Your objective: Of all the lines below, return only those starting with the line holding "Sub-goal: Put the" and going on through the line holding "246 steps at", exactly as written.

*** Opening Data for review ***

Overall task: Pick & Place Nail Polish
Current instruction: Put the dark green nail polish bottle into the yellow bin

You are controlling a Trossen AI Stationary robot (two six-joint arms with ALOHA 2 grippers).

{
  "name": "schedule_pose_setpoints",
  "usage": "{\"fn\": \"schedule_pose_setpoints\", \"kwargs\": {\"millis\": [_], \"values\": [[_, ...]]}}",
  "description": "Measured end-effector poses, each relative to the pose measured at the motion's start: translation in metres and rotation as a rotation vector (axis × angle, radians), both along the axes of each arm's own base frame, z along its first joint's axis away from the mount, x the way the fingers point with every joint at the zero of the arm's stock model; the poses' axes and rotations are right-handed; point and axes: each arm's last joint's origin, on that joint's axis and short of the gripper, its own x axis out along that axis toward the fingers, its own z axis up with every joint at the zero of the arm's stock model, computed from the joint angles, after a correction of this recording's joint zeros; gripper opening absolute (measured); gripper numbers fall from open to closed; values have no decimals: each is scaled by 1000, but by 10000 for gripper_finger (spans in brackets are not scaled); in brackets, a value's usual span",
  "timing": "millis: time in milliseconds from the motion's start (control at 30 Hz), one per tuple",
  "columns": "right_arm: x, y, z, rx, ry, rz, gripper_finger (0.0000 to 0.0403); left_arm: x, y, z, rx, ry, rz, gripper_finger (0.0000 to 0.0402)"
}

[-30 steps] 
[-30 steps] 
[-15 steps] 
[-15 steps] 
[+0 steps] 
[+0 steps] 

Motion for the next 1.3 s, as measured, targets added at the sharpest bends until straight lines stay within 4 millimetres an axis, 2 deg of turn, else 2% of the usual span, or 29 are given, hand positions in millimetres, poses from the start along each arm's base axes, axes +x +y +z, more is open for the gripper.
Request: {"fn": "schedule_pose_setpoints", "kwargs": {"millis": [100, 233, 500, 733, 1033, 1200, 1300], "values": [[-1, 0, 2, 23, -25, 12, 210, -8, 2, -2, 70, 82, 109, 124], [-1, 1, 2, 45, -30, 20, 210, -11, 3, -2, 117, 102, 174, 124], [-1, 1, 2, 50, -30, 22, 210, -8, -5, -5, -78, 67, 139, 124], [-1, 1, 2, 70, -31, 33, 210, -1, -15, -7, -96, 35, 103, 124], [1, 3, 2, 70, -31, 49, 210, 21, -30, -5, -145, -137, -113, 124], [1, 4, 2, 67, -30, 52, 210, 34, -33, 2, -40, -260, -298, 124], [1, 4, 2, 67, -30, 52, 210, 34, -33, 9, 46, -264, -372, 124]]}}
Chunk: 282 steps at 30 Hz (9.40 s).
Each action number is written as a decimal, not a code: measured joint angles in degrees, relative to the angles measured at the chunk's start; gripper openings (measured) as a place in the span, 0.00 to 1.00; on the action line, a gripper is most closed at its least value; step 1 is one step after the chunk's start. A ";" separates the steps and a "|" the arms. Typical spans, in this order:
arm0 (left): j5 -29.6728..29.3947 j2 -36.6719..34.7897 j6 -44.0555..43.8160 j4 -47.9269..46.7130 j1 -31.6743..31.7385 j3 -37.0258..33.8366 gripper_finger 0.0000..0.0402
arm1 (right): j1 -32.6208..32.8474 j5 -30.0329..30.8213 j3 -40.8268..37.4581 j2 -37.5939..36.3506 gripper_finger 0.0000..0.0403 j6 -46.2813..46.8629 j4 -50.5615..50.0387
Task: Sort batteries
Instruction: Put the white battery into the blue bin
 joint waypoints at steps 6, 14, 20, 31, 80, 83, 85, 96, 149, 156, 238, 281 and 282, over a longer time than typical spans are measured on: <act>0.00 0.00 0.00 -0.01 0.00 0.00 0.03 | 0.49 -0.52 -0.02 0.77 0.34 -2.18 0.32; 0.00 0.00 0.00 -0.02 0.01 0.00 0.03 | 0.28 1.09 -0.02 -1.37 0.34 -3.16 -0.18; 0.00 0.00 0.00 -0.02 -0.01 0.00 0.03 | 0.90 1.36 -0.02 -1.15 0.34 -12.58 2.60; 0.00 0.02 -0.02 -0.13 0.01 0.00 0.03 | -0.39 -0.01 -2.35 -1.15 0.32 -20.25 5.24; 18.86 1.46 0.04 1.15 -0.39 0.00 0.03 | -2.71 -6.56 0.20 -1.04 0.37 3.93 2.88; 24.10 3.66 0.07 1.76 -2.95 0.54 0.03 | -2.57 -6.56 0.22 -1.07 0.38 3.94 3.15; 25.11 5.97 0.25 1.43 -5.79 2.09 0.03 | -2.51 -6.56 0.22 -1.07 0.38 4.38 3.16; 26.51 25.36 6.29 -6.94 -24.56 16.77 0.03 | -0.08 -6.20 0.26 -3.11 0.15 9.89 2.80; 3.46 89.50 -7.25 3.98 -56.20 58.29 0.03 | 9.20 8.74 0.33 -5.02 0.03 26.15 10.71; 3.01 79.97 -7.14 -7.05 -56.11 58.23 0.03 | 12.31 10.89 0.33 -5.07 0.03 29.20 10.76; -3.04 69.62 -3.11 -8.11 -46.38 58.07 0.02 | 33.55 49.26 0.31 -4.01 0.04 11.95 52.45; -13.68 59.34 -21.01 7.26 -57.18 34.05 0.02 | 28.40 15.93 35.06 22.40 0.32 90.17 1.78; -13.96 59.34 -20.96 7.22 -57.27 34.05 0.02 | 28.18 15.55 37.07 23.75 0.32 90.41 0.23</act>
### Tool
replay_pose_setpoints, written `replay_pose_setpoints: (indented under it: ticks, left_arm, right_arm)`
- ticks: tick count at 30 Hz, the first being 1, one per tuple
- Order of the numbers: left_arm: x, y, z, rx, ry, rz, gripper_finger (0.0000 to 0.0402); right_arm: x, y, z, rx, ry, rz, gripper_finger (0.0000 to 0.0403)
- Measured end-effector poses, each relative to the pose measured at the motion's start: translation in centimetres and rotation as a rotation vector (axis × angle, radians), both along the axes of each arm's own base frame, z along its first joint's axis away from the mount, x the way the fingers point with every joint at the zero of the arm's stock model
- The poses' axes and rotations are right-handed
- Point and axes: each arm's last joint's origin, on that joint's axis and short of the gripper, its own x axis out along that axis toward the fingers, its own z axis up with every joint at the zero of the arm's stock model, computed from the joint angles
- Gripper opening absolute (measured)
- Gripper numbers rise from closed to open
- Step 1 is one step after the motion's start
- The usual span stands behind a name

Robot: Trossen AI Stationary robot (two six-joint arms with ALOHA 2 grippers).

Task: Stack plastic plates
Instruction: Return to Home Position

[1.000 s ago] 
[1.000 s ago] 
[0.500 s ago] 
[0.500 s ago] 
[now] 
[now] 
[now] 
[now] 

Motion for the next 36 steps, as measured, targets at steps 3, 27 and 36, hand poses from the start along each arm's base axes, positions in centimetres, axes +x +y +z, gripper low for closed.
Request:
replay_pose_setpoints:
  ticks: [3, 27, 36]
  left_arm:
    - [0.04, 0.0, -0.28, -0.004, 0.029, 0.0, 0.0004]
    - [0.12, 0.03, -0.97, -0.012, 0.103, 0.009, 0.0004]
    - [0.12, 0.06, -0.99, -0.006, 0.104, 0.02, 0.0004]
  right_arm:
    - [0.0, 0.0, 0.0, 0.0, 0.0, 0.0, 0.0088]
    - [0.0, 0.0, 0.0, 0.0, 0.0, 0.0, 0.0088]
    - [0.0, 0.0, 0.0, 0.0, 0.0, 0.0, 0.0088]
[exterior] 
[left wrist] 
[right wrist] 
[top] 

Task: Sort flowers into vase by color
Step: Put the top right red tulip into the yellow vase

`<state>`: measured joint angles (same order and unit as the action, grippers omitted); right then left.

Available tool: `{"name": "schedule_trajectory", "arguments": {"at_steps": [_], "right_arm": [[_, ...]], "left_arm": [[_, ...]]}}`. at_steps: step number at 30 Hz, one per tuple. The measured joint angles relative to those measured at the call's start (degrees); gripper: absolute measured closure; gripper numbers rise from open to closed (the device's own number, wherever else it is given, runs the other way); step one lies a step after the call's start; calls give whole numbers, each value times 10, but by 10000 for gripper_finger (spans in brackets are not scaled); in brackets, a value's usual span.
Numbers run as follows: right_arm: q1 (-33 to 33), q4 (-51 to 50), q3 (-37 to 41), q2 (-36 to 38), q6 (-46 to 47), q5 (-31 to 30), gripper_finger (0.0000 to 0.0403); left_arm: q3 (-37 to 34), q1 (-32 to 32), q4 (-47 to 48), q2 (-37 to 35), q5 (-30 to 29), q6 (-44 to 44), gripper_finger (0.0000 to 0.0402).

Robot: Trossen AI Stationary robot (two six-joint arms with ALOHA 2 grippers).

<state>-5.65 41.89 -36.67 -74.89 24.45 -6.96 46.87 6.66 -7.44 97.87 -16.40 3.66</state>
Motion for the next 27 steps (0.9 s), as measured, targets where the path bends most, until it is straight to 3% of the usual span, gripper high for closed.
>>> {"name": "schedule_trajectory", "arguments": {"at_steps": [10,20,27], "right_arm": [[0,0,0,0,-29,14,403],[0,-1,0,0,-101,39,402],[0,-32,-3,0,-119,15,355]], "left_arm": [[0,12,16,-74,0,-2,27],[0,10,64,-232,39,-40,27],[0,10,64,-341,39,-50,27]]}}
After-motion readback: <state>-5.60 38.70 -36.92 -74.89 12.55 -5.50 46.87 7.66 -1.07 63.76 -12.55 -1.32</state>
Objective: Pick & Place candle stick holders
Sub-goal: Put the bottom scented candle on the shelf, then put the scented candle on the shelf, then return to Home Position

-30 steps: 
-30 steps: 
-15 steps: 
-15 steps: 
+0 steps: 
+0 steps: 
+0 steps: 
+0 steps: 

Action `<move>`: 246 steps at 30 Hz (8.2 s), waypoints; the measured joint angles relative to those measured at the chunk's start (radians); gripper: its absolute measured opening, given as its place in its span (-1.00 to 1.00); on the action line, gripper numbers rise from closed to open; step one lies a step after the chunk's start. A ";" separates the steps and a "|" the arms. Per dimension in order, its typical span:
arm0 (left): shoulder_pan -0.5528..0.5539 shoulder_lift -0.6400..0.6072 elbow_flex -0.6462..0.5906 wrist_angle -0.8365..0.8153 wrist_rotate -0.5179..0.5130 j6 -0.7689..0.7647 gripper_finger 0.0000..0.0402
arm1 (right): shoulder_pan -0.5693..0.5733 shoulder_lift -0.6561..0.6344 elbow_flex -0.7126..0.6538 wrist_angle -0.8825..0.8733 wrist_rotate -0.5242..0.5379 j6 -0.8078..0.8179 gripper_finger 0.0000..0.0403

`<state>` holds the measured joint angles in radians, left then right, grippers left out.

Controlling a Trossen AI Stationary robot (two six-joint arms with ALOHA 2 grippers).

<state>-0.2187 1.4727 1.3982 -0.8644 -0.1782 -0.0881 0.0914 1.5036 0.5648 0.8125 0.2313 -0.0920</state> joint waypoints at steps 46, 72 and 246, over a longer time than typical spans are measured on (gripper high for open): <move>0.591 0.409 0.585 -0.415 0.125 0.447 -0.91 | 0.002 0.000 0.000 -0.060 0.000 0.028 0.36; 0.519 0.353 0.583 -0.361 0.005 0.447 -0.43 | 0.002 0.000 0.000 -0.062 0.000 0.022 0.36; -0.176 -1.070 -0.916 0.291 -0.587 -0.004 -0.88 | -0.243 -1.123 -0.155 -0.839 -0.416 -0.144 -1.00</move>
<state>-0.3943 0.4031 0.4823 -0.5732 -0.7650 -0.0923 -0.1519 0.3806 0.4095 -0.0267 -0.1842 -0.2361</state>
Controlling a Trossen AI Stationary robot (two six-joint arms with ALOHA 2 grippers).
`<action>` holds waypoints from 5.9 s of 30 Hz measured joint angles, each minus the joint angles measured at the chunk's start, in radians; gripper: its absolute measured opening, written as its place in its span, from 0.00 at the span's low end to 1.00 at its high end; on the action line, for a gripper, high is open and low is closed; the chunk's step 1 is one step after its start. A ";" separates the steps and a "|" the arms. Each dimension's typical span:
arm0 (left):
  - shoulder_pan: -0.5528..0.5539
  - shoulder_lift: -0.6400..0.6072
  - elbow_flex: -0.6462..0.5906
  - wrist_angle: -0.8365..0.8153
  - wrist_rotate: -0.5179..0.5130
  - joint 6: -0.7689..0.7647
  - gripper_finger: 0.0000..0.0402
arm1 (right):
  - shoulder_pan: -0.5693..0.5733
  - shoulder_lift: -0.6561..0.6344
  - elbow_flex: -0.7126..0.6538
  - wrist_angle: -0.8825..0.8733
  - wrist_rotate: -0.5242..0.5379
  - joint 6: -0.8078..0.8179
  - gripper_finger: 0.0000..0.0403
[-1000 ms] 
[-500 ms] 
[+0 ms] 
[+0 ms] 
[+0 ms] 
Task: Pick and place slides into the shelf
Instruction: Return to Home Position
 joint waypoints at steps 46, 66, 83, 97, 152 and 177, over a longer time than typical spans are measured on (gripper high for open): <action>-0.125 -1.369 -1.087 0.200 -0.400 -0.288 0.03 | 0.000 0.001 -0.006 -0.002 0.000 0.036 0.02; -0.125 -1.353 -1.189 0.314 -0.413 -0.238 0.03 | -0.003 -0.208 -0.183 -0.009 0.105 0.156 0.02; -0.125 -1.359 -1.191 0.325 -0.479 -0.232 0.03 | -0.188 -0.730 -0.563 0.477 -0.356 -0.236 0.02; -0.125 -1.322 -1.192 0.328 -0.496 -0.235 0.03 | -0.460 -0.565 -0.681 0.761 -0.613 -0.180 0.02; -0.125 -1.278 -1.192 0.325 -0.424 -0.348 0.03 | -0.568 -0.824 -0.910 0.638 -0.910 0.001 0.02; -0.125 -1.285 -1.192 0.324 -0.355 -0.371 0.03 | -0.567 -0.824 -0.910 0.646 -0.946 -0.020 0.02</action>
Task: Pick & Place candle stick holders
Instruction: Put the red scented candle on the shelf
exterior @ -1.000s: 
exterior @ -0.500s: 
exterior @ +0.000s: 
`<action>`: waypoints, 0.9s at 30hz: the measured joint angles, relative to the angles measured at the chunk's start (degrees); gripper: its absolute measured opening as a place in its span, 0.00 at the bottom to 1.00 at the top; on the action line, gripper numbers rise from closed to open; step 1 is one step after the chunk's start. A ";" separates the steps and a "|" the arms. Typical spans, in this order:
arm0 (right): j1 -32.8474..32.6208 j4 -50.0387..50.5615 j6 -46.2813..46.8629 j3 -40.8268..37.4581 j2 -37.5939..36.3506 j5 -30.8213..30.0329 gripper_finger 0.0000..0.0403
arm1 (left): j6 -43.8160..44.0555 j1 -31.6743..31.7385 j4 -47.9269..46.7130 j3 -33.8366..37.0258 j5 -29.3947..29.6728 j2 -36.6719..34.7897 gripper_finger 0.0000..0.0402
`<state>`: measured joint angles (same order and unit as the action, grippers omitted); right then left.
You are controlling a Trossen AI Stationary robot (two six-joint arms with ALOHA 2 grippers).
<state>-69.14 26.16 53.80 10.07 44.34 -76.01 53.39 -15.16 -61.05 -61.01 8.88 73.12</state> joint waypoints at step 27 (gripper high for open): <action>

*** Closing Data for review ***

Exercise output:
Sub-goal: Put the bottom scented candle on the shelf, then put the scented candle on the shelf, then return to Home Position

-30 steps: 
-30 steps: 
-15 steps: 
-15 steps: 
+0 steps: 
+0 steps: 
+0 steps: 
+0 steps: 

Action `<move>`: 246 steps at 30 Hz (8.2 s), waypoints; the measured joint angles relative to those measured at the chunk's start (radians); gripper: its absolute measured opening, given as its place in its span (-1.00 to 1.00); on the action line, gripper numbers rise from closed to open; step one lies a step after the chunk's start. A ";" separates the steps and a "|" the arms. Per dimension in order, its typical span:

There's nothing left to add to the output.